**What is being asked:**
Only lines with the word "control" are wanted; copy each of them from the listing below.

**Data for analysis:**
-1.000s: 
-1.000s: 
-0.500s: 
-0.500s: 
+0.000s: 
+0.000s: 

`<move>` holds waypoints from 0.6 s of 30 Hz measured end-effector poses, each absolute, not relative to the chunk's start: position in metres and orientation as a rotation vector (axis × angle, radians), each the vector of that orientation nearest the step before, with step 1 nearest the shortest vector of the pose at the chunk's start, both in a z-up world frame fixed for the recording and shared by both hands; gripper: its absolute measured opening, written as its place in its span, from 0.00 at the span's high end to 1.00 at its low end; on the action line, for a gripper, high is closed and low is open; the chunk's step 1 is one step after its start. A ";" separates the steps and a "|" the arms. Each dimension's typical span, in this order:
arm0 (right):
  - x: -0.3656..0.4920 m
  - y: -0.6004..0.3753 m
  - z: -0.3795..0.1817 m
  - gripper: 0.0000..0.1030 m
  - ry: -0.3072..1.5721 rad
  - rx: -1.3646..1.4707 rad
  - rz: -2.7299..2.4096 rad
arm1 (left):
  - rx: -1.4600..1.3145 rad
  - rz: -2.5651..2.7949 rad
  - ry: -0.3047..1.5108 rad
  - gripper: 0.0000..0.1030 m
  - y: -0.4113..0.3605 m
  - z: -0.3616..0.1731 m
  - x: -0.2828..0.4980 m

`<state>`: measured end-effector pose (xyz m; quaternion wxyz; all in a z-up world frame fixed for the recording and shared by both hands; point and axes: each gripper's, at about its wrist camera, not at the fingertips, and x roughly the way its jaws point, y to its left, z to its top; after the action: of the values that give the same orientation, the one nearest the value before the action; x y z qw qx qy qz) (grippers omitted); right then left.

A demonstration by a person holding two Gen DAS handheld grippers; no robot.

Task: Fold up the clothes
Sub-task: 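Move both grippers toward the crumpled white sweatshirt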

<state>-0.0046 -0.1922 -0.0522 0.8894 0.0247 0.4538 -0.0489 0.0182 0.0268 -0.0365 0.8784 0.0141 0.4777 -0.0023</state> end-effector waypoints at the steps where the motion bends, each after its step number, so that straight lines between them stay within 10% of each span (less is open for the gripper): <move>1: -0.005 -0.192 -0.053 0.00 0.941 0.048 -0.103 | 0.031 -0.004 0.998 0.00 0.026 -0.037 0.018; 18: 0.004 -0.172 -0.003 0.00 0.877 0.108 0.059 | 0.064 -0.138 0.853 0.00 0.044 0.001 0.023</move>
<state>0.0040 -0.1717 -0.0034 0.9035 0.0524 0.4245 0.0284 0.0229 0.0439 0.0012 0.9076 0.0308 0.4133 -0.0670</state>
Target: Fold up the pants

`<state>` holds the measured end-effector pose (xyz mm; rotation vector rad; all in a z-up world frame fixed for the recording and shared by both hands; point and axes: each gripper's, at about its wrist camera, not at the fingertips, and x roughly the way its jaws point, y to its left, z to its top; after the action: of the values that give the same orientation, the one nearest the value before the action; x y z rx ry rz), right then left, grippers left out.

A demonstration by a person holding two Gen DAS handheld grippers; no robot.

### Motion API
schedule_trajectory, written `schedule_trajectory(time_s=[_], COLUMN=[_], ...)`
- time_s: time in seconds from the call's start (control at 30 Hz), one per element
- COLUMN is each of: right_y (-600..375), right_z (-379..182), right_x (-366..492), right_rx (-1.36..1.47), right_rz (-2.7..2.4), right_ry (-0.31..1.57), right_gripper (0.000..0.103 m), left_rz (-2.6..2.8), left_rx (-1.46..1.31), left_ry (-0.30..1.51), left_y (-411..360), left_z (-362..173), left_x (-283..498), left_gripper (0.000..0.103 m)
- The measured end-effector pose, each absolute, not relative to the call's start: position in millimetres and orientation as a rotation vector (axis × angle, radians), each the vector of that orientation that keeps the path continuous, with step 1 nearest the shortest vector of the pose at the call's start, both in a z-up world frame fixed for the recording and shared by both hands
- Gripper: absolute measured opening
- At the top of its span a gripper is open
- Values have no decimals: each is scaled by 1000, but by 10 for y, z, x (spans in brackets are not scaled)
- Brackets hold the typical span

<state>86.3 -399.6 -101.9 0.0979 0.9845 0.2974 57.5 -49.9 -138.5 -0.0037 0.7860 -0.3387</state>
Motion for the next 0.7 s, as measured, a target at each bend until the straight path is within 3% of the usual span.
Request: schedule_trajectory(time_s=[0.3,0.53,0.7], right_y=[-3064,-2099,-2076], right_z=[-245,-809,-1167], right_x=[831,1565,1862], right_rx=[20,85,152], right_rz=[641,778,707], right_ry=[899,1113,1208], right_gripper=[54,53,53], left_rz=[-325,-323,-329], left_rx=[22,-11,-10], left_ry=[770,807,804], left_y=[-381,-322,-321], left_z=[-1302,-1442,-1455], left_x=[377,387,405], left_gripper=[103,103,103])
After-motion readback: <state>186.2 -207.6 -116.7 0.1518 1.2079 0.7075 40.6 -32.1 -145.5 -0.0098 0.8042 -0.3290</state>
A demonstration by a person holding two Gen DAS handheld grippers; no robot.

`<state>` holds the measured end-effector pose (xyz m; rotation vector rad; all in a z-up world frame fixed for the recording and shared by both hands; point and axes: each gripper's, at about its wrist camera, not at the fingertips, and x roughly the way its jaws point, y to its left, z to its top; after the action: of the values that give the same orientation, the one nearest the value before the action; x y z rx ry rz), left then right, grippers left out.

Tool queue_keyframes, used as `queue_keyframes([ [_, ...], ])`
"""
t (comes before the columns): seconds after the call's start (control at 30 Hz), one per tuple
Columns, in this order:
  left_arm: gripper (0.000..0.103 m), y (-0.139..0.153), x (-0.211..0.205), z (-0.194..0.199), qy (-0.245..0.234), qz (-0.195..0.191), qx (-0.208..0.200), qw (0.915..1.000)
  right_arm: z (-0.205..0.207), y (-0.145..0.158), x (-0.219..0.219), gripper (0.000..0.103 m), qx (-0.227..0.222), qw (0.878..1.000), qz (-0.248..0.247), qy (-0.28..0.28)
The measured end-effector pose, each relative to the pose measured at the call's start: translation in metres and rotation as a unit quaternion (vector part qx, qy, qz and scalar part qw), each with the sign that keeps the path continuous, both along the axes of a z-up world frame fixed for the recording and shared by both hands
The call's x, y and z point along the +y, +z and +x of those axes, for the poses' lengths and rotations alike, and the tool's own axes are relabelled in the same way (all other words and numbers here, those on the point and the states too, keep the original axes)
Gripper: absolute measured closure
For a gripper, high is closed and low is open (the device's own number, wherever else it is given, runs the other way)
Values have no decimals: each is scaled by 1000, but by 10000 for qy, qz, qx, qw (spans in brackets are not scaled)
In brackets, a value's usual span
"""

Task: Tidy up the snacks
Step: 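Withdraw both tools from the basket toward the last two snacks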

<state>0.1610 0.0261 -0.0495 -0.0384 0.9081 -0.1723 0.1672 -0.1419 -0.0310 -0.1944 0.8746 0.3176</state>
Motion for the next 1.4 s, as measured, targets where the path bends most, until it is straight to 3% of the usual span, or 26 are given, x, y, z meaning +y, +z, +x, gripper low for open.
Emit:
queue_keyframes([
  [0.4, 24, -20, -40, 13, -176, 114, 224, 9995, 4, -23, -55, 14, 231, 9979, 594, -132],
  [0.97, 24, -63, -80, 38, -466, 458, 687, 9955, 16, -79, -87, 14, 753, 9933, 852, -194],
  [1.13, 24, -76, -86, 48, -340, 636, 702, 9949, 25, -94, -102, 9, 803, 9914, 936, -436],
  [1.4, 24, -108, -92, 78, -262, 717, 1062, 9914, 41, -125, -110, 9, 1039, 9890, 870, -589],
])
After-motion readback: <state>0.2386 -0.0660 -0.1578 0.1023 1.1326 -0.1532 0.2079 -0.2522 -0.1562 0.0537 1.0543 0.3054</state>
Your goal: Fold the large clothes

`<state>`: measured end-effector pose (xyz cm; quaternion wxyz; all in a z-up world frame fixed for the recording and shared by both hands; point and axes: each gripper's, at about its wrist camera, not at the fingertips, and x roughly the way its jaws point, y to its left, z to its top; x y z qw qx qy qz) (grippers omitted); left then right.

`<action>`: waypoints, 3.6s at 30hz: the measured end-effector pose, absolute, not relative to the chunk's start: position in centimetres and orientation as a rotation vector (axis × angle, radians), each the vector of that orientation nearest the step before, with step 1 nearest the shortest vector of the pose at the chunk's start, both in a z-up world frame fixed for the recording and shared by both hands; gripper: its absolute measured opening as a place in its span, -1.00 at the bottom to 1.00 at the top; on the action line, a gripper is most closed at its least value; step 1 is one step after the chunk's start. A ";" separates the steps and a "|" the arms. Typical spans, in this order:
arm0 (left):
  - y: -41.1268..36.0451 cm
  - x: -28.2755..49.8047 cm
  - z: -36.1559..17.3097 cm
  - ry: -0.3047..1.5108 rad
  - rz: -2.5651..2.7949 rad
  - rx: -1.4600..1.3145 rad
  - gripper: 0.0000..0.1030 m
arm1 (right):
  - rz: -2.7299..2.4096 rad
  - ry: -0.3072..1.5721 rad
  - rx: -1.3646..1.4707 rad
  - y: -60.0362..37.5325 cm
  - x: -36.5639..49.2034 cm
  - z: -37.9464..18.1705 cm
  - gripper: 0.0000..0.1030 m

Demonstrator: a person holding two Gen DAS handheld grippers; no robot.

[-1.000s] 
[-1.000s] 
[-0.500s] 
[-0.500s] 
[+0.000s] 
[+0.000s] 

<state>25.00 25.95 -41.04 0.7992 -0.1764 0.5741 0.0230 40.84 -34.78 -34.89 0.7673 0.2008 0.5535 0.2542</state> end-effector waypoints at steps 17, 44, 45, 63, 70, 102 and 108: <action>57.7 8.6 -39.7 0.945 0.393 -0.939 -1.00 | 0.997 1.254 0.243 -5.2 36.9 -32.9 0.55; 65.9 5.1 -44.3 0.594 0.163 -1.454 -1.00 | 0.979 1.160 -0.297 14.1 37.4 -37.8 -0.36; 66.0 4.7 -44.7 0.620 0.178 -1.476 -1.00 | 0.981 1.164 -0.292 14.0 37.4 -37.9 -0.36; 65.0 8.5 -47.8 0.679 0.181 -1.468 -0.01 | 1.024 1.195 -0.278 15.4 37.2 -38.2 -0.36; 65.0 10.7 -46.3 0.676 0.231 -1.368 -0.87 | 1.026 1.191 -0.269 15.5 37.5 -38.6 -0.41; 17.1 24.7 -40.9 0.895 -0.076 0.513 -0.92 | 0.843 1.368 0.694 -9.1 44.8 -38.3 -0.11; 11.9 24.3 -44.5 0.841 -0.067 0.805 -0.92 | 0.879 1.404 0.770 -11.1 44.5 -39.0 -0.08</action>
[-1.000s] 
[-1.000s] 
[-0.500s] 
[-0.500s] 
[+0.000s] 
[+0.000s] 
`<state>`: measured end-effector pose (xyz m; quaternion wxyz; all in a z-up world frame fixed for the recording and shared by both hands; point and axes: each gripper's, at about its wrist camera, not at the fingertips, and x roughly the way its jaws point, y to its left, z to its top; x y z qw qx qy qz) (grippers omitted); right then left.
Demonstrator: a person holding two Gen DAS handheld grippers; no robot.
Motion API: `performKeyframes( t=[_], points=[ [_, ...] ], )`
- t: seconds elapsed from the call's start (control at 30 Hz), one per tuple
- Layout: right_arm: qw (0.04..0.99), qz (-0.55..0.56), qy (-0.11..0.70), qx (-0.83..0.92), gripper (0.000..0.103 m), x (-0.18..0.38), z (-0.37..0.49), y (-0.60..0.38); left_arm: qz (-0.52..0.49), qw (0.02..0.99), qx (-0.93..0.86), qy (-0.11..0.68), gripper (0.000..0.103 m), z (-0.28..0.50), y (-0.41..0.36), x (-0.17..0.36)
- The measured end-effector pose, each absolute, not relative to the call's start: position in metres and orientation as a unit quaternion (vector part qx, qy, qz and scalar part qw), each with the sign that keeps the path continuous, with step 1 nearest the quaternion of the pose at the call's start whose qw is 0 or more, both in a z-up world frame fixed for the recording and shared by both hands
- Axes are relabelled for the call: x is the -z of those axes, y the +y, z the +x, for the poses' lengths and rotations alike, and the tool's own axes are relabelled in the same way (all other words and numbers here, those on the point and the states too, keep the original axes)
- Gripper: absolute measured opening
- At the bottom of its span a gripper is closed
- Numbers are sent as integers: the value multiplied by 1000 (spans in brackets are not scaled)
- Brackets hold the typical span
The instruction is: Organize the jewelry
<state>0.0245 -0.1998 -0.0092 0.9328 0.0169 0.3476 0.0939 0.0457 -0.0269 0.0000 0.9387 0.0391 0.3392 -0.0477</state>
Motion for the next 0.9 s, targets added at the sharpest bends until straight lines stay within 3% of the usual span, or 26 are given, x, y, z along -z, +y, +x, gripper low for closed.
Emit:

**Response to the task:**
- time_s: time in seconds from the call's start (control at 30 Hz), one per element
t (comes before the columns): seconds after the call's start (control at 30 Hz), one per tuple
- t: seconds elapsed from the call's start (control at 30 Hz), one per tuple

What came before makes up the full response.